World News Briefs For Sunday, 26 November 2017
Hello Australia!! - And the winner in Queensland is... - Egypt strikes back after its worst terrorist attack - Freedom of expression versus China - And more in your CareerSpot Global News Briefs:
The results of the Queensland election are pretty murky. Although Labor held a 44- to 38-seat lead over the Lib-Nats as of Saturday night, it's not enough to form a government. One Nation locked the media out of its little pity party after losing its sole Queensland MP Steve Dickson and failed to get Malcolm Roberts elected to the state parliament. The Greens remained in contention for the inner Brisbane LNP seat of Maiwar. Annastacia Palaszczuk seemed to back down from earlier pronouncements that she wouldn't wouldn't seek deals with the minor parties - as of last night, she said she would not cut a deal with One Nation, but conspicuously left The Greens and Bob Katter's Australia party off that (although Bob might be busy making QLD crocodile-proof).
Pakistan called out the military to deal with hundreds of rock-throwing Islamists protesting in the capital Islamabad. The protesters are demanding the sacking of the law minister because he omitted a reference to the Prophet Muhammad in a new version of the country's electoral oath. Some protesters got as far as the law minister's home, before 8,500 troops rolled out. There was all sorts of damage with rocks and rubber bullets and tear gas flying all over the place, sixpeople were killed and at least 200 people were injured.
Egypt called out air raids against suspected militant targets a day after the deadly mosque attack in northern Sinai. The death toll from the attack was raised to 305 lives lost, making it Egypt's deadliest terrorist attack - even worse than the 2015 bombing of a plane carrying Russian tourists in Sinai in 2015, which killed all 224 people on board. More details about the mosque operation came out. Officials relay witness accounts of around 30 attackers in various levels of combat clothing and masks setting in on the Al Rawda Mosque, and trucks flying flags of the so-called Islamic State. "If you raised your head," said one survivor, "you got shot."
Scotland Yard has questioned two men, aged 21- and 40-years-old, in an altercation that apparently set off the big giant false alarm in Oxford Circus yesterday. Police now say 15 people were injured fleeing what they thought was shots fired on the state's central platform, setting off a mass panic that brought anti-terror forces into the popular London shopping district.
China's has cancelled the rest of its U20 football team's tour of Germany, because some spectator displayed Tibetan flags during a game in Mainz last week. The German Football Association (DFB) and will try to work out some accommodation with China, but "cannot ban the protests, there is the right to freedom of expression here and certain rules apply," according to the DFB's Ronny Zimmerman. China took over Tibet in 1950; the Dalai Lama fled in 1959 with his government in exile.

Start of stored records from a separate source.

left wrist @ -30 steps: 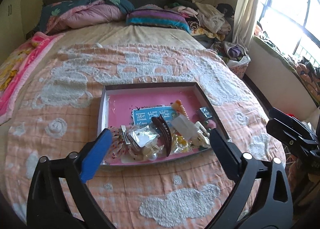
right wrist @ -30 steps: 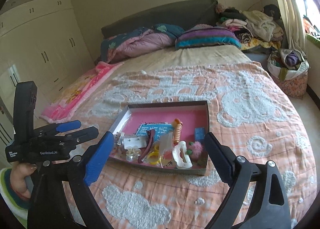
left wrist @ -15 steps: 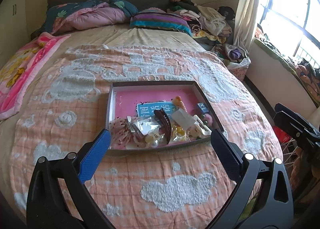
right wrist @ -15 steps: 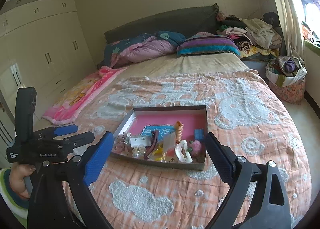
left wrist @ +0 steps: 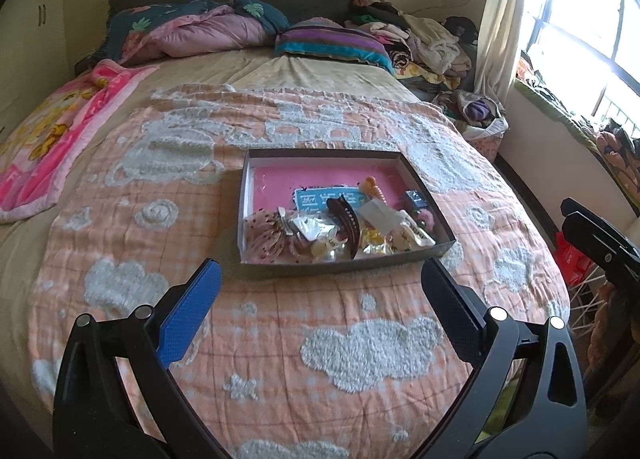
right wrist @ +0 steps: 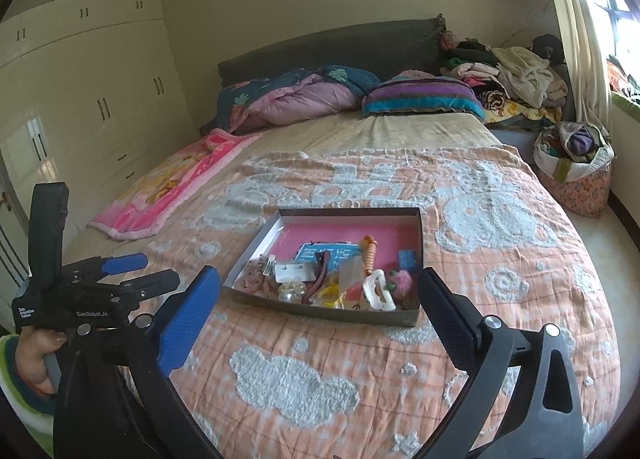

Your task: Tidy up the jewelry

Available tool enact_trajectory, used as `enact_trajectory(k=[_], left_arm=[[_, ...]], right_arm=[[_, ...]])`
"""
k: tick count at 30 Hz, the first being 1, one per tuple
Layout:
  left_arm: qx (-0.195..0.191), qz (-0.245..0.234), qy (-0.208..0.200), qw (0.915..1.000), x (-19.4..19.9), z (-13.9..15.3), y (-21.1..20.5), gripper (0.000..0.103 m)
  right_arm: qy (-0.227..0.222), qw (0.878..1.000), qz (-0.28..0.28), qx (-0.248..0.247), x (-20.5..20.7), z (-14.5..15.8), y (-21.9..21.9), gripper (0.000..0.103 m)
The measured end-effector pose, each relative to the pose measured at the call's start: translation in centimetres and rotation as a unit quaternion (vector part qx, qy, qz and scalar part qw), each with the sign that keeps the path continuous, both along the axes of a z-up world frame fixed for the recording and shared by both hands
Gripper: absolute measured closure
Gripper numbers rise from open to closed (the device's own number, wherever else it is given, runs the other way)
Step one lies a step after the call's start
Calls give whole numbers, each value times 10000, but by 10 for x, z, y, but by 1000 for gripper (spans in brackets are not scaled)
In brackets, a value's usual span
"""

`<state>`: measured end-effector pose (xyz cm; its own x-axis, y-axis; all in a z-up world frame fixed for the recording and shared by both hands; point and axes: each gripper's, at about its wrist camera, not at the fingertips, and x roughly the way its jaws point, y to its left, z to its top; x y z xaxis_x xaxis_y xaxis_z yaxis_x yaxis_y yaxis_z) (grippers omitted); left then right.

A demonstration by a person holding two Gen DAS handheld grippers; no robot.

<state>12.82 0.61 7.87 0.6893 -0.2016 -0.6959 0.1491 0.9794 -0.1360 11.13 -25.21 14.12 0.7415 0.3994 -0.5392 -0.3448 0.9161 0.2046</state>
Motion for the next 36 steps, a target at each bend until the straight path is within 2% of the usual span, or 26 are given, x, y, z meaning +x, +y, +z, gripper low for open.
enact_trajectory(k=[12,21,26,31,36], left_arm=[[-2,54,-99,9999,-42,-12,10,9],[-98,98,-111,9998,-65,-38,13,9],[73,148,-64,9998,-73,-60,10,9],[-6,152,45,9999,-77,-79,9,9],[45,122,25,9999,-79,-86,6,9]], right_arm=[[-93,9999,70,-75,-35,-10,8,4],[-5,9995,-188,-241,-61,-50,6,4],[75,9986,-317,-419,-69,-74,7,4],[119,9985,-387,-378,-77,-88,7,4],[92,9984,-370,-429,-82,-95,10,4]])
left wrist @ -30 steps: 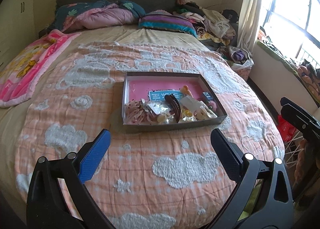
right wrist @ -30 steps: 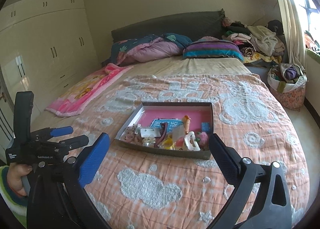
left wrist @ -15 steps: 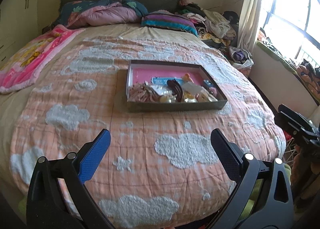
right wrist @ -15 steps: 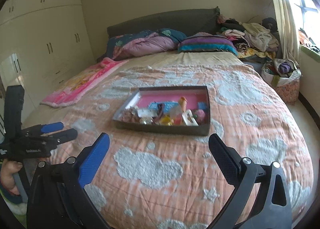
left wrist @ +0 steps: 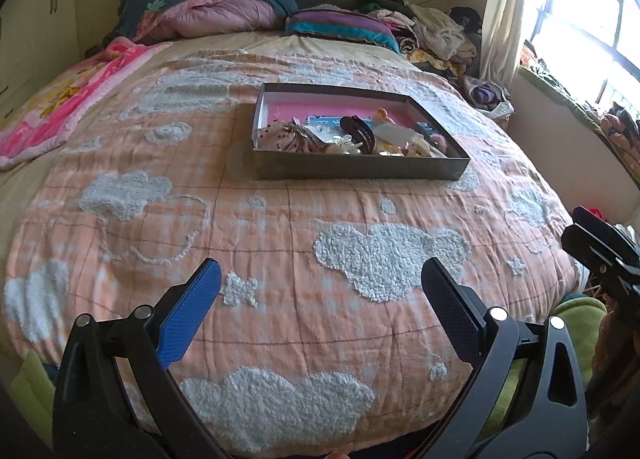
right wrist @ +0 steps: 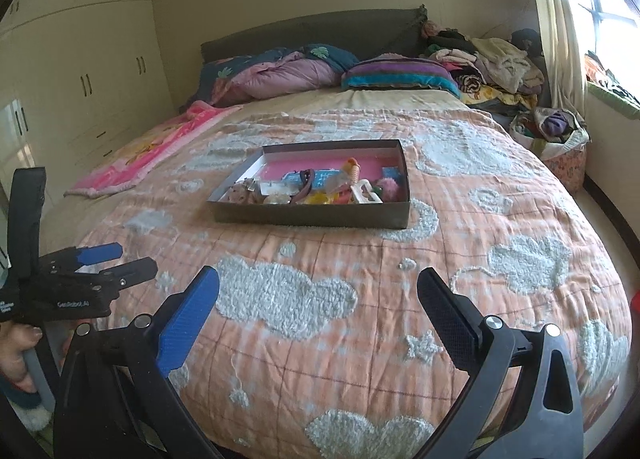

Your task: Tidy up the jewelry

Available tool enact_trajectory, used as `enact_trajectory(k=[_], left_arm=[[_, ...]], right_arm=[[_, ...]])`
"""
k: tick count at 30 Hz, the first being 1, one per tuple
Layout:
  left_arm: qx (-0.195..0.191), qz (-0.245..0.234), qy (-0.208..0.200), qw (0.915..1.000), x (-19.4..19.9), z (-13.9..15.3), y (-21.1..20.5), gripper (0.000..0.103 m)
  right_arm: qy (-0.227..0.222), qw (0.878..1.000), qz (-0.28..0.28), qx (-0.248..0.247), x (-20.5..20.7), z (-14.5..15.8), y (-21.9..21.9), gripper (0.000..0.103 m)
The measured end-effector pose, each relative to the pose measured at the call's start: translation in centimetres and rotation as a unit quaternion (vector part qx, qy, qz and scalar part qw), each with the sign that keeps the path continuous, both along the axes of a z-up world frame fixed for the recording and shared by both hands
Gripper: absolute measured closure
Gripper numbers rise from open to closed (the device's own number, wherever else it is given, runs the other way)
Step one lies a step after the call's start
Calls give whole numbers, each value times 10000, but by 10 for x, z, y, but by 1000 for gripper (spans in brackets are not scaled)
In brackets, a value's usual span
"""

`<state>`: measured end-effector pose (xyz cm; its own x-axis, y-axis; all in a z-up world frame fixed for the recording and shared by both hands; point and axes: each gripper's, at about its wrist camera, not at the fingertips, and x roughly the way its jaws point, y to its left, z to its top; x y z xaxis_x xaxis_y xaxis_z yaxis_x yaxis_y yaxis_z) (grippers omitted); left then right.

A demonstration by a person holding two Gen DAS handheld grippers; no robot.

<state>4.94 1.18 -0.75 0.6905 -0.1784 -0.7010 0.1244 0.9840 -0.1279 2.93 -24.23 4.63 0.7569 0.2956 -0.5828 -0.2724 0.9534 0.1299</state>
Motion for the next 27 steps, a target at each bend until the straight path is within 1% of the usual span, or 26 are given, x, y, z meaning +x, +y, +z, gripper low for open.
enact_trajectory(k=[12,27], left_arm=[[-52,-15,2,10000,0,1,-1,9],[-50,0,70,10000,-1,0,-3,9]], right_arm=[[59,9999,131,-55,-3,-4,9,4],[91,10000,32,10,-2,-3,4,4]])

Russia has joined the search for a missing Argentine Navy submarine, deploying a remote-controlled device to trawl the sea floor. The ARA San Juan was last heard from on 15 November, is long overdue for returning to port, and hopes have dimmed from the 44 crewmembers.
Mexico has created a huge marine reserve around the Revillagigedo Archipelago, a group of volcanic islands off the country's southwest coast. The Navy will now patrol the region to prevent fishing in the over-harvested waters, which are home to recovering populations of hundreds of species including rays, whales and sea turtles.